The primary cause of the disaster was quickly traced to the failure
of the O-ring joint between two fuel segments in Challenger's right-side
solid propellant booster rocket. But the panel determined more than a
technical fix was needed to put NASA back on track.
The turning point in the investigation came when the Rogers
Commission learned of a launch-eve debate between NASA and engineers
with booster-maker Morton Thiokol Inc., now called Thiokol Corp.
Because of concern about the effects of freezing temperature on the
sensitive rubber O-ring seals in the booster joints, Thiokol engineers
set up a teleconference with NASA program managers the night before
launch and unanimously recommended a launch delay.
But NASA engineers in charge of the booster project at the Marshall
Space Flight Center in Huntsville, Ala., challenged the recommendation
and pressured Thiokol to prove the joints were not safe to fly. Thiokol
ultimately gave in and reversed the no-launch recommendation.
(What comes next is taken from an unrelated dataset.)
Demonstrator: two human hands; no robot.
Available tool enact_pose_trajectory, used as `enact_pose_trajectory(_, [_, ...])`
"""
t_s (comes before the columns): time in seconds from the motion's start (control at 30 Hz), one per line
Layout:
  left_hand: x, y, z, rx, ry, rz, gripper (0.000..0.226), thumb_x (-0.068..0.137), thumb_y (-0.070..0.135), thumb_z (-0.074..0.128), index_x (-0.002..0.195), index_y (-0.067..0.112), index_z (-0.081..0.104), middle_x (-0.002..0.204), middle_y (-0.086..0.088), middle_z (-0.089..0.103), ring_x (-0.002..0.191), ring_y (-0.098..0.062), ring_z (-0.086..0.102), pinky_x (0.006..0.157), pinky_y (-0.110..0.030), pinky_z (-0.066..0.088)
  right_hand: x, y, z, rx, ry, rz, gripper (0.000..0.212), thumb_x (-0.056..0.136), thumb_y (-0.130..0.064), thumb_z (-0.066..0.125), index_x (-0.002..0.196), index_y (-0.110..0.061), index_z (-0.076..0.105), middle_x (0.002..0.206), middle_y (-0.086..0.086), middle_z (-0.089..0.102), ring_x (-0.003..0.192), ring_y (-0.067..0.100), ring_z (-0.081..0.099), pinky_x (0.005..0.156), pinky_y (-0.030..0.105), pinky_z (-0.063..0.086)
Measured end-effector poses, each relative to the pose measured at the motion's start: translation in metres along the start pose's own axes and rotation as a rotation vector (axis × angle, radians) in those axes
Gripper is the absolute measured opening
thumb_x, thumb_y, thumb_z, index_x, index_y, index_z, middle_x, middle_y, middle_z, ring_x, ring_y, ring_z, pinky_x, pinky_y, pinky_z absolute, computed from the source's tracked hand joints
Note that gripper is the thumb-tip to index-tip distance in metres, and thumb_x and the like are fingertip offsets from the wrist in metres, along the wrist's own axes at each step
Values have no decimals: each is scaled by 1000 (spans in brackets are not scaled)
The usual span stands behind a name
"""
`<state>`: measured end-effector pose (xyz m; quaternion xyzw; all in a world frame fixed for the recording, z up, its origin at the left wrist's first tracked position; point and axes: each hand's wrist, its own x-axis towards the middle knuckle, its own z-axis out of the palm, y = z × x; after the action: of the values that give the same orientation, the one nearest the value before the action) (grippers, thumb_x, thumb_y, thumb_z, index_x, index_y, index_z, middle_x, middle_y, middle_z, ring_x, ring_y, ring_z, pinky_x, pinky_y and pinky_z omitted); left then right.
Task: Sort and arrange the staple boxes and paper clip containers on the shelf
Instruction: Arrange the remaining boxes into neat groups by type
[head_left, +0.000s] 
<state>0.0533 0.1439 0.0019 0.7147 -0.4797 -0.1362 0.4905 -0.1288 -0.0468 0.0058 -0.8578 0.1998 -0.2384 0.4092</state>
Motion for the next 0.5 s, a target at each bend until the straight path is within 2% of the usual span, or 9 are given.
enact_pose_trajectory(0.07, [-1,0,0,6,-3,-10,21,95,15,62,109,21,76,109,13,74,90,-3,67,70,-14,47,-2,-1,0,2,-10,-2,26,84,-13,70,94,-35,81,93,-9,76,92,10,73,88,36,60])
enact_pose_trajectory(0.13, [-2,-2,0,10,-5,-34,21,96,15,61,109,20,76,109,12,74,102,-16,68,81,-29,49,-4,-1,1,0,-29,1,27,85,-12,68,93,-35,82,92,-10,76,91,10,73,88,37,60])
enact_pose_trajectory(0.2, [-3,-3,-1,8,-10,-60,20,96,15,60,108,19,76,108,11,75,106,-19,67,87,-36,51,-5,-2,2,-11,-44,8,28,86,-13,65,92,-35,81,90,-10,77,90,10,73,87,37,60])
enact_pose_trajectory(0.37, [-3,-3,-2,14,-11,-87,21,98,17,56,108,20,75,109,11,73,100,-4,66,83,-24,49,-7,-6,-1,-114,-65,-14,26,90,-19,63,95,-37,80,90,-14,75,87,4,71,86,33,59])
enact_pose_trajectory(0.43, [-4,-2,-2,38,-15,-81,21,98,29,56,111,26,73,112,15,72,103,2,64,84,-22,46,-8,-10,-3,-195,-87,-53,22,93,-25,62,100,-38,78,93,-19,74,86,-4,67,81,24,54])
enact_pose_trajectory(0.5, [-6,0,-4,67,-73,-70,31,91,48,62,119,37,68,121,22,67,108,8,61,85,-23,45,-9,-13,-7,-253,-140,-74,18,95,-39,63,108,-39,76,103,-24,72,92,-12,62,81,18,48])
It was a stunning revelation, prompting Rogers to issue a statement
Feb. 15 saying NASA's decision-making appeared to be flawed and that
anyone involved with the decision to launch Challenger was barred from
the accident investigation.
Finally, on June 9, the commission presented its findings to
President Reagan.
The panel made nine recommendations in its 256-page report, the first
calling for a redesign of the faulty booster joints. But the panel
members went much further than simply criticizing the booster design.
They called for -- and got -- independent oversight of NASA operations
and a review of management procedures with an emphasis on getting
astronauts involved in actually running the agency.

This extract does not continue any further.